[Records from a data collection]
────────────────────

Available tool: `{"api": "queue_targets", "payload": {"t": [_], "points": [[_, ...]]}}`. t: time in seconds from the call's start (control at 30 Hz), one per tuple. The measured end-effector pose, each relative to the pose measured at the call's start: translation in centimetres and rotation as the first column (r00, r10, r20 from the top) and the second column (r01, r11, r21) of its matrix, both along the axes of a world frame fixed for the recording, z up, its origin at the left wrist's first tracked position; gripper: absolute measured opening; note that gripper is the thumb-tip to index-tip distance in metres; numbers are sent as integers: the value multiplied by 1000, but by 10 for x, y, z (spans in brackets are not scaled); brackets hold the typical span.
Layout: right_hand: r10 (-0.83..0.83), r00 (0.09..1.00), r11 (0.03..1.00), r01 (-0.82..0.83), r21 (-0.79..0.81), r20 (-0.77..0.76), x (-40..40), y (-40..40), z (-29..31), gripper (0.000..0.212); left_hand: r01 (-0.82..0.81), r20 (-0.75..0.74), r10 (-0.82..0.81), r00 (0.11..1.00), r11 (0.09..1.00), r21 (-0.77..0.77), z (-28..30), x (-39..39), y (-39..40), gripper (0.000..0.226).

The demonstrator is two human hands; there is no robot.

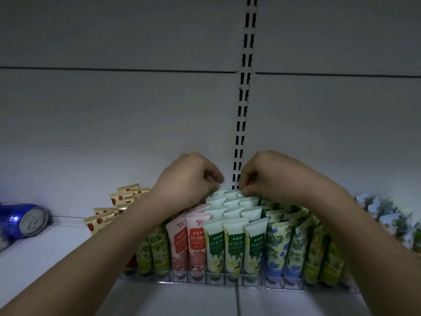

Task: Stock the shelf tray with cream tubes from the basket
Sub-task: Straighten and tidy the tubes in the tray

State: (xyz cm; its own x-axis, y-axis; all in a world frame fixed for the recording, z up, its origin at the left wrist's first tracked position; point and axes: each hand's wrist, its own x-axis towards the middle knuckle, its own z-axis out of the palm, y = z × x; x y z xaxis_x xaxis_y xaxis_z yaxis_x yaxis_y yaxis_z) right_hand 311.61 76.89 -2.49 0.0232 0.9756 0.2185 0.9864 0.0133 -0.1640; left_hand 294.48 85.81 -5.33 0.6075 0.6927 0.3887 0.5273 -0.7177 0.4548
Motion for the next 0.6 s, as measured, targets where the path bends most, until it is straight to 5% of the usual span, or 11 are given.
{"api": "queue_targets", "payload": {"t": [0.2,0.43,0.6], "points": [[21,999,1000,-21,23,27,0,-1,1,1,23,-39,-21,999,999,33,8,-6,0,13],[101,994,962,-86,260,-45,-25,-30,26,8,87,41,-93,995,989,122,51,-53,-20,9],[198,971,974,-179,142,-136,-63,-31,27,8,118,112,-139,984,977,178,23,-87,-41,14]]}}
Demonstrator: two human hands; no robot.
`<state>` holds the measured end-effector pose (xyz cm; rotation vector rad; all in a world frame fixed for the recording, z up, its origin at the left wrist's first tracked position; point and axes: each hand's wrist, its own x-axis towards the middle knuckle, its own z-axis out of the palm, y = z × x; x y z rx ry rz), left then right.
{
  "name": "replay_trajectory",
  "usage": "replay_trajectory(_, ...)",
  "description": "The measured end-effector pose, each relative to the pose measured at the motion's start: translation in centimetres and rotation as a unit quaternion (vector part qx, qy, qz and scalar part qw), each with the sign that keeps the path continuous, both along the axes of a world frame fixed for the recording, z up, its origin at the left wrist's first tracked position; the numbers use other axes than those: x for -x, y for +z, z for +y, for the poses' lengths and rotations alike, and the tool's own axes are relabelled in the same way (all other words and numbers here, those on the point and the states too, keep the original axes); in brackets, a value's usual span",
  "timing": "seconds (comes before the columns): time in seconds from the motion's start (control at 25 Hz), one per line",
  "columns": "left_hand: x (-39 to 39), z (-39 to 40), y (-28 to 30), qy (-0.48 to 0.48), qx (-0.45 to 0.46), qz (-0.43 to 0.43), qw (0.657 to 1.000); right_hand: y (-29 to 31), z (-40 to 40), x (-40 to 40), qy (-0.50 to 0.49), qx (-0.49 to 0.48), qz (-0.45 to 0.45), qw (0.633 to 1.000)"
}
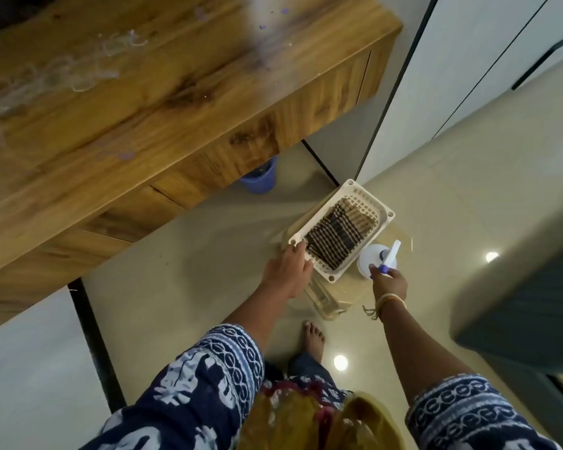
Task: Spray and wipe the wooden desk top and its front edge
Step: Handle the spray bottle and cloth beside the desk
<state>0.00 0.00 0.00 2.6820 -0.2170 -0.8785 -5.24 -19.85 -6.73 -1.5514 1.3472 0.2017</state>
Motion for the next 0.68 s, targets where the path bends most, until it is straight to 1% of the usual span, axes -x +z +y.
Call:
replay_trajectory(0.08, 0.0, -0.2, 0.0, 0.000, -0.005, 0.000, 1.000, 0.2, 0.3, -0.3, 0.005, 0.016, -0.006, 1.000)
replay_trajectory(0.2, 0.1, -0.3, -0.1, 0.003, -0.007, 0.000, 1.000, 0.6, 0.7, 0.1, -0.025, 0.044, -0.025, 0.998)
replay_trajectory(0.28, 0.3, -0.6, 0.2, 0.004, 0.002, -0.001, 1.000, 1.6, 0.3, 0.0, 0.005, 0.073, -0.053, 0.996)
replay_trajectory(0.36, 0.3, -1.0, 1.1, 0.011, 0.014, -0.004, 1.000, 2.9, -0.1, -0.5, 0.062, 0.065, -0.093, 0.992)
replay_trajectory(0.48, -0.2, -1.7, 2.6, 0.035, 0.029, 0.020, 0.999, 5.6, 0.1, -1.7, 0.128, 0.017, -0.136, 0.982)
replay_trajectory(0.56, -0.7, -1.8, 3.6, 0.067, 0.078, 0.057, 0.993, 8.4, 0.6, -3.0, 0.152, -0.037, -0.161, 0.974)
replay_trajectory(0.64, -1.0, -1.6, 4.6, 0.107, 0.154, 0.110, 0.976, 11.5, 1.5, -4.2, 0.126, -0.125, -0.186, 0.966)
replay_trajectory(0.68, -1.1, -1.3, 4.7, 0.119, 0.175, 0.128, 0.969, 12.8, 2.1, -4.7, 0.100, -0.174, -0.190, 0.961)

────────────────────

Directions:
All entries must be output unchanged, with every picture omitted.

Solution to the exercise:
Available tool: `{"api": "queue_targets", "payload": {"t": [_], "points": [[_, ...]]}}`. t: time in seconds from the call's start (control at 30 Hz), one per tuple. The measured end-effector pose, each relative to the pose measured at the call's start: translation in centimetres and rotation as the first column (r00, r10, r20 from the top) and the second column (r01, r11, r21) of its matrix, both along the axes of a world frame fixed for the recording, z up, its origin at the left wrist's first tracked position; gripper: absolute measured opening; note that gripper is the thumb-tip to index-tip distance in metres; numbers are sent as integers: the value multiplied by 1000, but by 10 for x, y, z (spans in brackets are not scaled); brackets hold the typical span.
Layout: right_hand: r10 (-0.83..0.83), r00 (0.09..1.00), r11 (0.03..1.00), r01 (-0.82..0.83), r21 (-0.79..0.81), r20 (-0.77..0.76), x (-40..40), y (-40..40), z (-29..31), gripper (0.000..0.212); left_hand: r01 (-0.82..0.81), r20 (-0.75..0.74), r10 (-0.82..0.81), r00 (0.11..1.00), r11 (0.09..1.00), r21 (-0.77..0.77), z (-28..30), x (-39..39), y (-39..40), gripper (0.000..0.226).

The demonstrator is two human hands; there is no robot.


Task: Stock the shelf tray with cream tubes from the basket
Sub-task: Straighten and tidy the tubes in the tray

State: (xyz cm; its own x-axis, y-axis; all in a world frame fixed for the recording, z up, its origin at the left wrist's first tracked position; point and axes: each hand's wrist, its own x-axis towards the middle knuckle, its own z-axis out of the palm, y = z × x; x y z xaxis_x xaxis_y xaxis_z yaxis_x yaxis_y yaxis_z) right_hand 311.61 76.89 -2.49 0.0232 0.9756 0.2185 0.9864 0.0133 -0.1640; left_hand 294.48 85.81 -5.33 0.6075 0.6927 0.3887 0.5273 -0.7177 0.4548
Motion for the next 0.6 s, as measured, targets where the path bends most, until it is straight to 5% of the usual span, or 11 are given.
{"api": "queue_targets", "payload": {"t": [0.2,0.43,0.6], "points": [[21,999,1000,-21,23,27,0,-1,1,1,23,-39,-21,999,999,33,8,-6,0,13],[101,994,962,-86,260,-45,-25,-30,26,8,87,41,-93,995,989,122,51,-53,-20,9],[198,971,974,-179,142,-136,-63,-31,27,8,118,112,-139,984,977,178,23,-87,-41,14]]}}
Demonstrator: two human hands; no robot.
`<state>` holds the measured end-effector pose (xyz cm; rotation vector rad; all in a world frame fixed for the recording, z up, its origin at the left wrist's first tracked position; point and axes: each hand's wrist, its own x-axis towards the middle knuckle, its own z-axis out of the palm, y = z × x; x y z rx ry rz), left then right.
{
  "name": "replay_trajectory",
  "usage": "replay_trajectory(_, ...)",
  "description": "The measured end-effector pose, each relative to the pose measured at the motion's start: translation in centimetres and rotation as a unit quaternion (vector part qx, qy, qz and scalar part qw), each with the sign that keeps the path continuous, both along the axes of a world frame fixed for the recording, z up, its origin at the left wrist's first tracked position; the numbers use other axes than those: x for -x, y for +z, z for +y, for the poses' lengths and rotations alike, and the tool's own axes are relabelled in the same way (all other words and numbers here, those on the point and the states too, keep the original axes); in brackets, a value's usual span",
  "timing": "seconds (comes before the columns): time in seconds from the motion's start (control at 25 Hz), one per line",
  "columns": "left_hand: x (-39 to 39), z (-39 to 40), y (-28 to 30), qy (-0.48 to 0.48), qx (-0.45 to 0.46), qz (-0.43 to 0.43), qw (0.657 to 1.000); right_hand: y (-29 to 31), z (-40 to 40), x (-40 to 40), qy (-0.50 to 0.49), qx (-0.49 to 0.48), qz (-0.45 to 0.45), qw (0.633 to 1.000)"
}
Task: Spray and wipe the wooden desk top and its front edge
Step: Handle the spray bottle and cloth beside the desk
<state>0.00 0.00 0.00 2.6820 -0.2170 -0.8785 -5.24 -19.85 -6.73 -1.5514 1.3472 0.2017</state>
Motion for the next 0.68 s, targets where the path bends most, until it is straight to 1% of the usual span, axes -x +z +y.
Call:
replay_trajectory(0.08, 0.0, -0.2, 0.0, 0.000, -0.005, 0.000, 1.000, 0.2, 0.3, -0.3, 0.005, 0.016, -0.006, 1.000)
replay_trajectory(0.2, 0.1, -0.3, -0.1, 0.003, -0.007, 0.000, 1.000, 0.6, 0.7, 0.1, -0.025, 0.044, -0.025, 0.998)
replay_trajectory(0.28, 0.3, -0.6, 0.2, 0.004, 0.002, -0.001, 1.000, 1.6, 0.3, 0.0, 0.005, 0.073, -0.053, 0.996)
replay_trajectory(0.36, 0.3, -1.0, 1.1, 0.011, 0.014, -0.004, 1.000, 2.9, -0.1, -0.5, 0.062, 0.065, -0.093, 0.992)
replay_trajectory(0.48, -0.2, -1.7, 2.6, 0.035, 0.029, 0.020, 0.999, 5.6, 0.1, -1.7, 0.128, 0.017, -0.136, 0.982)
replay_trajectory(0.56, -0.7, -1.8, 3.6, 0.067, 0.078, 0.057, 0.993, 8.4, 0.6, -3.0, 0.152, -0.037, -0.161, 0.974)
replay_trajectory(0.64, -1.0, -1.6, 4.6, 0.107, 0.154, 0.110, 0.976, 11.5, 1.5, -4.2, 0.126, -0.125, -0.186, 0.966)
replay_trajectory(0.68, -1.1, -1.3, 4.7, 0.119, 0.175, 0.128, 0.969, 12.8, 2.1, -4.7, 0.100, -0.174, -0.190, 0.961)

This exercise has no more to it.